▶ _What to do_
The listing that follows should be reproduced exactly, line for line.

BEGIN Source material

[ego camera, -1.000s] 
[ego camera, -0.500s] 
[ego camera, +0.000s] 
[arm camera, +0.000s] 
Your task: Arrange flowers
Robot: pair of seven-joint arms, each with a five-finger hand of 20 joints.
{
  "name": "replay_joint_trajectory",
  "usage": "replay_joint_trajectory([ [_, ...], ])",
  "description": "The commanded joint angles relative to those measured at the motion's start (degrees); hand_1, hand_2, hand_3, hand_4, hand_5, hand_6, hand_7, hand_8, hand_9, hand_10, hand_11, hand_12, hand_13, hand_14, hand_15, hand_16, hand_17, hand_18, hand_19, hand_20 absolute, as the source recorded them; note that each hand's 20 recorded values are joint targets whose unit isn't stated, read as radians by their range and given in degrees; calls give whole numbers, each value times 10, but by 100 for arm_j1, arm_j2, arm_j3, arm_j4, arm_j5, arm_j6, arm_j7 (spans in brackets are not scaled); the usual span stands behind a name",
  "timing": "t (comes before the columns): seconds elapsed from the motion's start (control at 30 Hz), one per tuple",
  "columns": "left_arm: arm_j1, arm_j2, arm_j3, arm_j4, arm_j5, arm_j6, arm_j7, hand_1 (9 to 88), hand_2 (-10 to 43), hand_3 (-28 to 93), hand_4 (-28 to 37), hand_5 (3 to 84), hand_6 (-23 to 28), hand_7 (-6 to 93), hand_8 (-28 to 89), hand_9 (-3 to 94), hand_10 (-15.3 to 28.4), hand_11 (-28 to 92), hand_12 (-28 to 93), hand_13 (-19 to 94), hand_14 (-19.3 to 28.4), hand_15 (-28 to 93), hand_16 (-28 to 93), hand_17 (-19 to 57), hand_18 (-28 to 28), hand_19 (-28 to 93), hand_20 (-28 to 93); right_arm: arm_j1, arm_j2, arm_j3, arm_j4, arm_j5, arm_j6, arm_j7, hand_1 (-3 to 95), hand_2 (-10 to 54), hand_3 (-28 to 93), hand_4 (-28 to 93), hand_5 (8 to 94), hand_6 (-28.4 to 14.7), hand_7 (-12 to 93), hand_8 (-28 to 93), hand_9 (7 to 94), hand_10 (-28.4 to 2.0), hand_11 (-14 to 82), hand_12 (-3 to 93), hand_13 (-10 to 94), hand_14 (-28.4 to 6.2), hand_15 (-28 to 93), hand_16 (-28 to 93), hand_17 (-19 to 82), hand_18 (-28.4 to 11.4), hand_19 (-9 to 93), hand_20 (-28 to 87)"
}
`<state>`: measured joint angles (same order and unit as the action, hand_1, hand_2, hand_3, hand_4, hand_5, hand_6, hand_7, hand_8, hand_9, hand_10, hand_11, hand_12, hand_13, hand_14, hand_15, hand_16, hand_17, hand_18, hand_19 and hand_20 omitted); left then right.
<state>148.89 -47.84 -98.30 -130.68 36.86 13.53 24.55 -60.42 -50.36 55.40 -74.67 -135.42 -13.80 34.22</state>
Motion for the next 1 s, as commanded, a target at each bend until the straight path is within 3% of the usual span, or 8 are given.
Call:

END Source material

▶ _Response box_
[ego camera, -1.000s] 
[ego camera, -0.500s] 
[ego camera, +0.000s] 
[arm camera, +0.000s] 
Your task: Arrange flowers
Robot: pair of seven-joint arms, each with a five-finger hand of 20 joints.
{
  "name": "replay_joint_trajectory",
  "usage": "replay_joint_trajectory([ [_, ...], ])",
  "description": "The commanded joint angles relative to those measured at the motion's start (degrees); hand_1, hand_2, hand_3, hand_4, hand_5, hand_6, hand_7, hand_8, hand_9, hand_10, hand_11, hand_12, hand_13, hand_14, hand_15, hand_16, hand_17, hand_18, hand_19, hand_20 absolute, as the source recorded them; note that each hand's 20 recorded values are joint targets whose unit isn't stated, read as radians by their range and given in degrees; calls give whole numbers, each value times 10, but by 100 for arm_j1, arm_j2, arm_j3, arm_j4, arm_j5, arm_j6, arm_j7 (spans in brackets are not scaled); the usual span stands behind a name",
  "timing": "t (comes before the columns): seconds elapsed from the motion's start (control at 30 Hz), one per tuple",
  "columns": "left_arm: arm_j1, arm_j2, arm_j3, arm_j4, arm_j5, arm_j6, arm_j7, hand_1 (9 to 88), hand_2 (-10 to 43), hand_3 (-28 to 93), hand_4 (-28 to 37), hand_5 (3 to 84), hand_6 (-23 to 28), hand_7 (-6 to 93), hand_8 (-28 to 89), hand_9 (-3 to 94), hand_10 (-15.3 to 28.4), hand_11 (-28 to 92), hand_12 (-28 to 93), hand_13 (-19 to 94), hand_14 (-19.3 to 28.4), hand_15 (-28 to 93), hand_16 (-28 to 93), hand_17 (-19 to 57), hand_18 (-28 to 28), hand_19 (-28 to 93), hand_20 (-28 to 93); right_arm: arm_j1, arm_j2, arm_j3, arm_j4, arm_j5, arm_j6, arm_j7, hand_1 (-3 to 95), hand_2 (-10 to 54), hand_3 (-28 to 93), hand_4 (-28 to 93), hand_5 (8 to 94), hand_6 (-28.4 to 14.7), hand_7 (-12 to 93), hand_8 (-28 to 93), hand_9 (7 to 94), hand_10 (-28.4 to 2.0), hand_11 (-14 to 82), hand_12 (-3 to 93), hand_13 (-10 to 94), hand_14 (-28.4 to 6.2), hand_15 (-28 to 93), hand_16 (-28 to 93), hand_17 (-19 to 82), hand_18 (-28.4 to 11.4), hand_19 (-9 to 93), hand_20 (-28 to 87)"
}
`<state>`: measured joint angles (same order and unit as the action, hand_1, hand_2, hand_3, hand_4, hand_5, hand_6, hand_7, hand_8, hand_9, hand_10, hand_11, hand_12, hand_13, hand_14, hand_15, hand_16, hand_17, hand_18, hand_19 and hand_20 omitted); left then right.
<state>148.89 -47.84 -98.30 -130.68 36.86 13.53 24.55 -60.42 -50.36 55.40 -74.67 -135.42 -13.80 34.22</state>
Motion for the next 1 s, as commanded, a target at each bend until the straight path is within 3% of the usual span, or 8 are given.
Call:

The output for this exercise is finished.